O especialista do Centro de Pesquisa de Política Internacional reconhece que a crise sistémica do capitalismo e as mudanças de correlação de forças políticas na região «impactaram os processos de concertação política, cooperação e integração econômica».

«É importante para os movimentos sociais e políticos, para os governos progressistas de esquerda, a elaboração de estratégias e as táticas resultado de uma análise crítica e objetivo da evolução da crise do sistema mundial e dos diferentes processos que acontecem no sistema internacional; bem como ter clareza da estratégia dos Estados Unidos e seus aliados na recomposição e reconfiguração do sistema de dominação em escala global em um mundo que também é disputado por um grupo de potências emergentes».

UM OLHAR AO ORIENTE

A China — não apenas porque o refiram os especialistas, mas porque assim o constatam os fatos — hoje tem uma presença mais ativa na América Latina e o Caribe, e prova disso é o interesse em construir uma Rota da Seda até esta região.

«Hoje para Ocidente é estratégico parar a China e para isso tem que impedir que consiga estabelecer todos seus nexos de relações, em escala global, como tem projetado», comenta o especialista em Política Internacional.

«Hoje a China disputa a América Latina aos Estados Unidos. Para alguns países é o principal parceiro comercial e de relações de todo tipo, inclusive para aliados dos EUA e é uma preocupação séria para o império o posicionamento que está tendo este país na região.

«A China também teve um posicionamento na África e isso para os europeus é muito perigoso e para os interesses geoestratégicos dos Estados Unidos realmente é imperdoável», afirmou.

A BATALHA DE CUBA

Sem dúvida, para a Ilha maior das Antilhas o cenário político internacional é bastante complexo, provavelmente tanto como foi em seu momento o desaparecimento do bloco socialista nos países da Europa do Leste.
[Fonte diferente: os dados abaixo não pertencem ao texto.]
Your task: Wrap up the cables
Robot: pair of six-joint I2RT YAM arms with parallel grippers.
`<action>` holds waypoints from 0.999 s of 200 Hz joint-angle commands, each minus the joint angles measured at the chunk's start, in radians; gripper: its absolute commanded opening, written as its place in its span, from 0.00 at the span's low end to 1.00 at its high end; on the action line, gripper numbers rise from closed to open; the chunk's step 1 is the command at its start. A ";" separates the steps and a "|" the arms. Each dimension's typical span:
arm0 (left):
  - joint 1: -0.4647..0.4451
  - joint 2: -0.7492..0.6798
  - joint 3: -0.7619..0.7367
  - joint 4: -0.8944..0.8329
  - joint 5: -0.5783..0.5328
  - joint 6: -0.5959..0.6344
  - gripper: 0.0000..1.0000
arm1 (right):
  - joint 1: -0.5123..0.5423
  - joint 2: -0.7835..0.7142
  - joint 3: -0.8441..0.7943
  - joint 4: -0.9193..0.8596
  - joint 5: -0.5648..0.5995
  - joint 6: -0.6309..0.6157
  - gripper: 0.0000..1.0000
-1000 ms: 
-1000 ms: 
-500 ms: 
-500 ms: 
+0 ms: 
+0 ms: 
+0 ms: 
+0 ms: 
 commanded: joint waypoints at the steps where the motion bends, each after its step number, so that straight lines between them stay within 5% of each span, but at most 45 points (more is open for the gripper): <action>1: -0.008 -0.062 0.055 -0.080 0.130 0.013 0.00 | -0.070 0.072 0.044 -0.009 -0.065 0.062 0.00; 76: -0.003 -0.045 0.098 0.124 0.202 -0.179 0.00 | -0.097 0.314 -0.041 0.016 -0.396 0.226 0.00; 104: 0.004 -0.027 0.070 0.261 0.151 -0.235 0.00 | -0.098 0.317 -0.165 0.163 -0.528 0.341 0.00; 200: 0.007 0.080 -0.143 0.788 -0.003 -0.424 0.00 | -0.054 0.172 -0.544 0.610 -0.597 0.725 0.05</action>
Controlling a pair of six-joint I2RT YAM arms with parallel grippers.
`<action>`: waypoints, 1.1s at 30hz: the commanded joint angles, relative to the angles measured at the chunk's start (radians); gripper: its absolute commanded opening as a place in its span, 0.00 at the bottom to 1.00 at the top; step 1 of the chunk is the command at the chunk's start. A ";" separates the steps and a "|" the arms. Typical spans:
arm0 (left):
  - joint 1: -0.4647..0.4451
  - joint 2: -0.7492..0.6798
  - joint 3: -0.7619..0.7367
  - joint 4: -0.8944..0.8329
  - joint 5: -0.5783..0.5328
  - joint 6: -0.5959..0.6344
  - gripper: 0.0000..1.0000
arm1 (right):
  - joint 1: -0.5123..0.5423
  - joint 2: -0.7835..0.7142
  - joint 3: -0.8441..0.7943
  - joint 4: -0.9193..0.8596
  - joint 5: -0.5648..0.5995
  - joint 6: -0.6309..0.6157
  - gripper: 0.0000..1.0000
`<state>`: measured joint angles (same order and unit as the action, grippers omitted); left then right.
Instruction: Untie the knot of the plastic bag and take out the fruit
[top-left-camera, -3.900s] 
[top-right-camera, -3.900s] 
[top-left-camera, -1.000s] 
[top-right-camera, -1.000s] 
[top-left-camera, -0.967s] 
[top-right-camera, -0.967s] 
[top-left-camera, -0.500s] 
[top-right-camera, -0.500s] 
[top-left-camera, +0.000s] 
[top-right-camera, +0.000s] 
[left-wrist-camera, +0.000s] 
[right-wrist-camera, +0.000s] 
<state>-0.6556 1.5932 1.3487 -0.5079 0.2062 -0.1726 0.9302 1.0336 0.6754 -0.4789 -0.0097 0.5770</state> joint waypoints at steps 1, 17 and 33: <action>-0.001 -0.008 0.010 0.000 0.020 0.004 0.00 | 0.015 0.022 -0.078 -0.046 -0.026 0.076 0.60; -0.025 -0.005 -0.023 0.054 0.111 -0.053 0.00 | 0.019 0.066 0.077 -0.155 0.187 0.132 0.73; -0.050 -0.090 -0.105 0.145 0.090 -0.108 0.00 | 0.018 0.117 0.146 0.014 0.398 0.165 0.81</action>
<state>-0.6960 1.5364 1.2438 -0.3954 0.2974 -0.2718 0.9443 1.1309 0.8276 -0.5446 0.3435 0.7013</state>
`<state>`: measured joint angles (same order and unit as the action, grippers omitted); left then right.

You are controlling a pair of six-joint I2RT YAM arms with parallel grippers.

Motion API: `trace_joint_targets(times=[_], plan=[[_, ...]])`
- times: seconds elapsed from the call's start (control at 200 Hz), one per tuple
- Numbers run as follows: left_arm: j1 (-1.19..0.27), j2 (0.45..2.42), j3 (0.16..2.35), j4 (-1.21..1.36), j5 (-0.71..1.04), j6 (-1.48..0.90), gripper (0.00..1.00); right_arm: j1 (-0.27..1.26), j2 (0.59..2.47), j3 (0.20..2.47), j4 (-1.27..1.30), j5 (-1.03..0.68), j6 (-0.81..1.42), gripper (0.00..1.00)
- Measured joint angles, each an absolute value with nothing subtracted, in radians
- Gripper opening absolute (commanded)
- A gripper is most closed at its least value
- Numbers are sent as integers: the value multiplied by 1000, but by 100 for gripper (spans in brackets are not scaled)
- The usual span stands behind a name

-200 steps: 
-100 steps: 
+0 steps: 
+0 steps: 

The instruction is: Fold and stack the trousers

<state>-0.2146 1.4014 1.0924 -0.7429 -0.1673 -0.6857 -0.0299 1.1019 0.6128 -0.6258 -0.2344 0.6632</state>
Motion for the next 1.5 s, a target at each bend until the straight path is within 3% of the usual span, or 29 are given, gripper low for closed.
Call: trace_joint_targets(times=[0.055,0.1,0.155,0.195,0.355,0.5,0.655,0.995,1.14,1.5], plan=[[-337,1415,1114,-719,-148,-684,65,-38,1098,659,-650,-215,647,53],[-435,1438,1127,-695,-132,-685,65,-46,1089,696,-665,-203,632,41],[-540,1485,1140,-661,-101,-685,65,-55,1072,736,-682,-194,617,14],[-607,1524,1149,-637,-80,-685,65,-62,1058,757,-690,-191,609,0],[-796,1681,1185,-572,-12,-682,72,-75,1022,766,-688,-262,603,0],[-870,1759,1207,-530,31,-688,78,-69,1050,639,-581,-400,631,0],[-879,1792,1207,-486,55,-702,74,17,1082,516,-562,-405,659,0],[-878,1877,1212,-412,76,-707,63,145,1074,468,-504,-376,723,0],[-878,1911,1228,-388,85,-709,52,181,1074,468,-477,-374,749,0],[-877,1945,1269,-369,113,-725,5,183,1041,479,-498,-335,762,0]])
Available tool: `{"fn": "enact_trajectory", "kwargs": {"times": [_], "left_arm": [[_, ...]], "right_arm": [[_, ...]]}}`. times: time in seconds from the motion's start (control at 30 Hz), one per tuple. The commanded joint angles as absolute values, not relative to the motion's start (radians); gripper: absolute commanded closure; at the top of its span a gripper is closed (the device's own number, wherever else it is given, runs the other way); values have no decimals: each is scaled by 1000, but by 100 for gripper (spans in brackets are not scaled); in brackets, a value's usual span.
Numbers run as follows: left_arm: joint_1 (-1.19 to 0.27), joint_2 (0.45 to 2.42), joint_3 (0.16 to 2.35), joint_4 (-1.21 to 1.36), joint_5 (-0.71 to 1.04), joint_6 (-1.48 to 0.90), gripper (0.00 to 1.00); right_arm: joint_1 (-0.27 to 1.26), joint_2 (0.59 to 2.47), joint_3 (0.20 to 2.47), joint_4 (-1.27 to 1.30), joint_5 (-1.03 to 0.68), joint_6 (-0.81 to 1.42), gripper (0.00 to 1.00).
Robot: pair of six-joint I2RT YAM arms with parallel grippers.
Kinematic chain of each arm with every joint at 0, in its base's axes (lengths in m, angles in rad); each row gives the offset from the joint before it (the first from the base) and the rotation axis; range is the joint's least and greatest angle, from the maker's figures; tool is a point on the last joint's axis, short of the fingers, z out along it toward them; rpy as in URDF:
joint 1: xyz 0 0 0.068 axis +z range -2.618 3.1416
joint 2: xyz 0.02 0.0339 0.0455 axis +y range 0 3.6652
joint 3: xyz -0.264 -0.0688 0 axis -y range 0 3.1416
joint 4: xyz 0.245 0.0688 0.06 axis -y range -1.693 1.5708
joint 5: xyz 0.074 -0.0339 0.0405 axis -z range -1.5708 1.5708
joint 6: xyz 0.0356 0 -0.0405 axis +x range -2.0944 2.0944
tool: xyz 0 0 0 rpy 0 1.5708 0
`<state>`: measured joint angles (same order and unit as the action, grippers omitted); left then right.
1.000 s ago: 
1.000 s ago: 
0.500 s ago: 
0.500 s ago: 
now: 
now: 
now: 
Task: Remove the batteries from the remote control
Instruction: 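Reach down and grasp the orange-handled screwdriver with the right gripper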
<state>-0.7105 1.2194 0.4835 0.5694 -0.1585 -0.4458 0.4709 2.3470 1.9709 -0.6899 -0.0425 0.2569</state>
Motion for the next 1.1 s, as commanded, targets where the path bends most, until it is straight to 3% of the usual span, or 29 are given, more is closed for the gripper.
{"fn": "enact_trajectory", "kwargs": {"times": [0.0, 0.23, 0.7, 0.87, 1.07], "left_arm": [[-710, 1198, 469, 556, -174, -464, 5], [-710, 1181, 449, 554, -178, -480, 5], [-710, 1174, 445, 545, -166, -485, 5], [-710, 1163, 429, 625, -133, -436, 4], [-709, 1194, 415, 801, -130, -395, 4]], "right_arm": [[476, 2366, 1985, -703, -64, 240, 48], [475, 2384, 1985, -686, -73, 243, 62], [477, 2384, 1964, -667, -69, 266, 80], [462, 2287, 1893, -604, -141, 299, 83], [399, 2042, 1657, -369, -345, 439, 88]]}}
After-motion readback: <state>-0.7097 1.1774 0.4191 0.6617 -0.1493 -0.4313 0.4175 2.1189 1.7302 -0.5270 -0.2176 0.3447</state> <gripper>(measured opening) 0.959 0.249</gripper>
Manter a independência e a soberania nacional continua sendo primordial para levar à prática as Diretrizes da Política Econômica e Social do Partido e a Revolução e para alcançar a sociedade próspera e sustentável à que aspiramos.

«Cuba tem que continuar batalhando para manter as transformações de nossa Revolução. (…) Nossa economia, as transformações econômicas que nos propusemos, as projeções até 2030, todo o trabalho que estamos realizando de atualização de nosso modelo econômico, tudo tem que estar à altura das mudanças (no cenário político internacional). Todo o processo de padronização dos sistemas judiciários da América Latina aos interesses norte-americanos, foi projetado por eles desde o fim da década de 1990 e hoje — na segunda década do século 21 — é que estamos experimentando essas transformações».

Resta aos países da região defender seus direitos, seus recursos e sua soberania, pois toda a recomposição das potências ocidentais não traz nada bom para os povos do Sul.